DARPA Project Producing Tool to Help Anticipate Military and Industrial Systems’ Cyber Threats 

General Electric Company’s technological development division GE Research recently unveiled it’s developing a cybersecurity tool to examine and subsequently improve critical military and industrial systems’ cyber stature and defenses for a Defense Advanced Research Project Agency project.

The Verification Evidence and Resilient Design in Anticipation of Cybersecurity Threats—or VERDICT—tool aims to work across a range of computer systems, such as those for smart devices, ships, aircraft, power plants and wind farms.
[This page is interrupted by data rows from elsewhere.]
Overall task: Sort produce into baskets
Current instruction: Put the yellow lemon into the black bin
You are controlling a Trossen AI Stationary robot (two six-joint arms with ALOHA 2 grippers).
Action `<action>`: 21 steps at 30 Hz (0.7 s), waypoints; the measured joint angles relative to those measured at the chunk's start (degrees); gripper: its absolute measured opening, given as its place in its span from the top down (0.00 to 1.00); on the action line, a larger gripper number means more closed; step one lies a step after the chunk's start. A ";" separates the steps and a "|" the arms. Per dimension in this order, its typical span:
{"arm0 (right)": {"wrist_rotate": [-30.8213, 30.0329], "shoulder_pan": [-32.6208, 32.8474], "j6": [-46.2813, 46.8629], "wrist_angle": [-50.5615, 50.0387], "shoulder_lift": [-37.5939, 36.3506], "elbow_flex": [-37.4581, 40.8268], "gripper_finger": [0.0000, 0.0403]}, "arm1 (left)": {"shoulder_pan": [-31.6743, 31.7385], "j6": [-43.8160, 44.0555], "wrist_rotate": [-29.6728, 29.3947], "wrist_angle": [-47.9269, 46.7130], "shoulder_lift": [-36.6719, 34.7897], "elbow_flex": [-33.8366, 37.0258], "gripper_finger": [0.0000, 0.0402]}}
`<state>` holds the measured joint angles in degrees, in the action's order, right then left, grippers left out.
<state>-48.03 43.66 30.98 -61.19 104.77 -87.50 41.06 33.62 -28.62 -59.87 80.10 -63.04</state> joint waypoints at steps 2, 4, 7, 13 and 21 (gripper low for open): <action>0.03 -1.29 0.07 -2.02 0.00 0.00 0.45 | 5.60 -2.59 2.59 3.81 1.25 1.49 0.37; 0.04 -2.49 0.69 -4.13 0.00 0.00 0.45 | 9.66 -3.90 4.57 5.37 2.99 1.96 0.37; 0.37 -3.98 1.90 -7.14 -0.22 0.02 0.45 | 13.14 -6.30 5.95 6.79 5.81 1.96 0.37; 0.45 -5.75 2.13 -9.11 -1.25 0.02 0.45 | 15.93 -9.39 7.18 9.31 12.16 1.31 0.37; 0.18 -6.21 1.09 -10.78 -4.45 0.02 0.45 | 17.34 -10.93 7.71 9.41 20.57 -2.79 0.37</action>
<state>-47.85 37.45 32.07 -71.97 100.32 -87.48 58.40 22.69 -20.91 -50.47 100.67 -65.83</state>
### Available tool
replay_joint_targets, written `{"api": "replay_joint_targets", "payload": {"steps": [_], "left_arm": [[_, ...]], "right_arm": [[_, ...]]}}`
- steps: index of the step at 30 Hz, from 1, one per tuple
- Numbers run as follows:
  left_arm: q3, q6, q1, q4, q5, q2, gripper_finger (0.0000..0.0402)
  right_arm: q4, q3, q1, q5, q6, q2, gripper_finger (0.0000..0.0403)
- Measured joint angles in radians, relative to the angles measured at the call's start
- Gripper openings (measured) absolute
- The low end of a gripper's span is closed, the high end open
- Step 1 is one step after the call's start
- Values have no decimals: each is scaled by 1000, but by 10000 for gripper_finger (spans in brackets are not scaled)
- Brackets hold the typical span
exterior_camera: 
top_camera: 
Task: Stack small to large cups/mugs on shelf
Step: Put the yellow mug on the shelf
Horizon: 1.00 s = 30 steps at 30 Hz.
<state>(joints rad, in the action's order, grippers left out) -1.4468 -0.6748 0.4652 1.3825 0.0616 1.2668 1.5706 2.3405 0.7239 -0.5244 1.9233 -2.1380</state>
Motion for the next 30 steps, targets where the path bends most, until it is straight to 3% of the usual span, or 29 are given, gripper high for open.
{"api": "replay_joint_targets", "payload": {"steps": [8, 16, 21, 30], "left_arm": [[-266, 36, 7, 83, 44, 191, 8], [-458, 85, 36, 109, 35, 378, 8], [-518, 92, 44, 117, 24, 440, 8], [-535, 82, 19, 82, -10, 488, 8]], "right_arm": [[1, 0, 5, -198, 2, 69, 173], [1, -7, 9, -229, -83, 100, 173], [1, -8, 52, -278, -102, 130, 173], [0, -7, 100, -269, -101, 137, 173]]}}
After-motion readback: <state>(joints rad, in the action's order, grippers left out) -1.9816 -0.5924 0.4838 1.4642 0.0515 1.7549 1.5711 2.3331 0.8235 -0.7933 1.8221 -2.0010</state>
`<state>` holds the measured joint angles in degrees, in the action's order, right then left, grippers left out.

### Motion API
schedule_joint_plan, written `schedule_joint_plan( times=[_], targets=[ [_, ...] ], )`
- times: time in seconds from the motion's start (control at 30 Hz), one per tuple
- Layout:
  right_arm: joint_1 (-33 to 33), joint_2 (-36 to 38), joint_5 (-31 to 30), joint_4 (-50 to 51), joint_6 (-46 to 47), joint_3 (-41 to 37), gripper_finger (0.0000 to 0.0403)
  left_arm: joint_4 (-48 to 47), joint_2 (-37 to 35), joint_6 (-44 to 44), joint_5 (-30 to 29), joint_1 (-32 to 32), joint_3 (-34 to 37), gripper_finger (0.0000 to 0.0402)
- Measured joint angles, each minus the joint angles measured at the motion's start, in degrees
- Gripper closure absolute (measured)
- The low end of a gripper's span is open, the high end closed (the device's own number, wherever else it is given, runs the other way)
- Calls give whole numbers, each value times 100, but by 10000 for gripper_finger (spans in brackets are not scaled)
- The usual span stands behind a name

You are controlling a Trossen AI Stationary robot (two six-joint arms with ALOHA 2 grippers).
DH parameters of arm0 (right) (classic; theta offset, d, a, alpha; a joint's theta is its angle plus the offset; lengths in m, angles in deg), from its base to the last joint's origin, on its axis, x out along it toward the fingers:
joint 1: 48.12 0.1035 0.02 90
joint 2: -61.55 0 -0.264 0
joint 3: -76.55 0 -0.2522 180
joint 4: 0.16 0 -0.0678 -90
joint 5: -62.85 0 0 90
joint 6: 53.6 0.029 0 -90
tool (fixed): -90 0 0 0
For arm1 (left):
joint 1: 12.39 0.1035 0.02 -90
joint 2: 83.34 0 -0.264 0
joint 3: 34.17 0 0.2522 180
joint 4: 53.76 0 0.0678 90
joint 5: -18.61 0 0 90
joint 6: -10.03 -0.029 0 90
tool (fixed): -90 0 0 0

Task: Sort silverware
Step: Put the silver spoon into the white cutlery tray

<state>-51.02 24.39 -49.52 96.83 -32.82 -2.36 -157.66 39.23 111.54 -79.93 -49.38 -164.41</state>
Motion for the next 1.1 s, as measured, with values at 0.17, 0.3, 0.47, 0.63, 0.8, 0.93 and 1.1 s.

The goal is to provide the systems with comprehensive assessments of cyber threats, recommend how to address vulnerabilities uncovered, and predict the potential of forthcoming attacks.

“We hope the VERDICT tool is a tool that any systems engineer, with or without deep cybersecurity expertise, can pick up and use,” Michael Durling, Kit Siu and Abha Moitra, members of GE Research’s project team, recently told Nextgov via email. “The best case scenario is if we can decrease the time and effort it takes for product security experts to do their job, allowing them to analyze and assess the safety and security of a system with accurate and repeatable results, and have the artifacts that come out of our tool be part of an assurance package used for certification.”

The project is being run through DARPA’s Cyber Assured Systems Engineering, or CASE program, which addresses cybersecurity from a systems engineering perspective. The GE Research team wants to develop a tool to help systems engineers evaluate cyber resiliency—the ability to withstand attacks—like they would safety or performance features.

They started the project in 2018, but the officials noted that some of the concepts involved are extensions from previous programs. 

“For example, the model-based framework that generates the backend attack-defense tree is an extension from previous work done with NASA Langley Research Center to generate fault trees for a model-based framework for analyzing safety,” they said. “It’s always nice to see prior efforts take new form!”

Currently, the team is embarking on Phase 2 of DARPA’s CASE program, and “putting in as much functionality” as they can before Phase 3 launches in September. At that point, their team, as well as other CASE program performers, will “turn [their] tools over to the platform providers to use on real, live products they are developing.” 

Part of what makes VERDICT special, according to the team, is the fact that it aims to mechanize Mitre’s Common Attack Pattern Enumeration and Classification and the list of Security and Privacy Controls in NIST 800-53. Both of those items take a great deal of time and effort to distill down to what is needed, the team said. 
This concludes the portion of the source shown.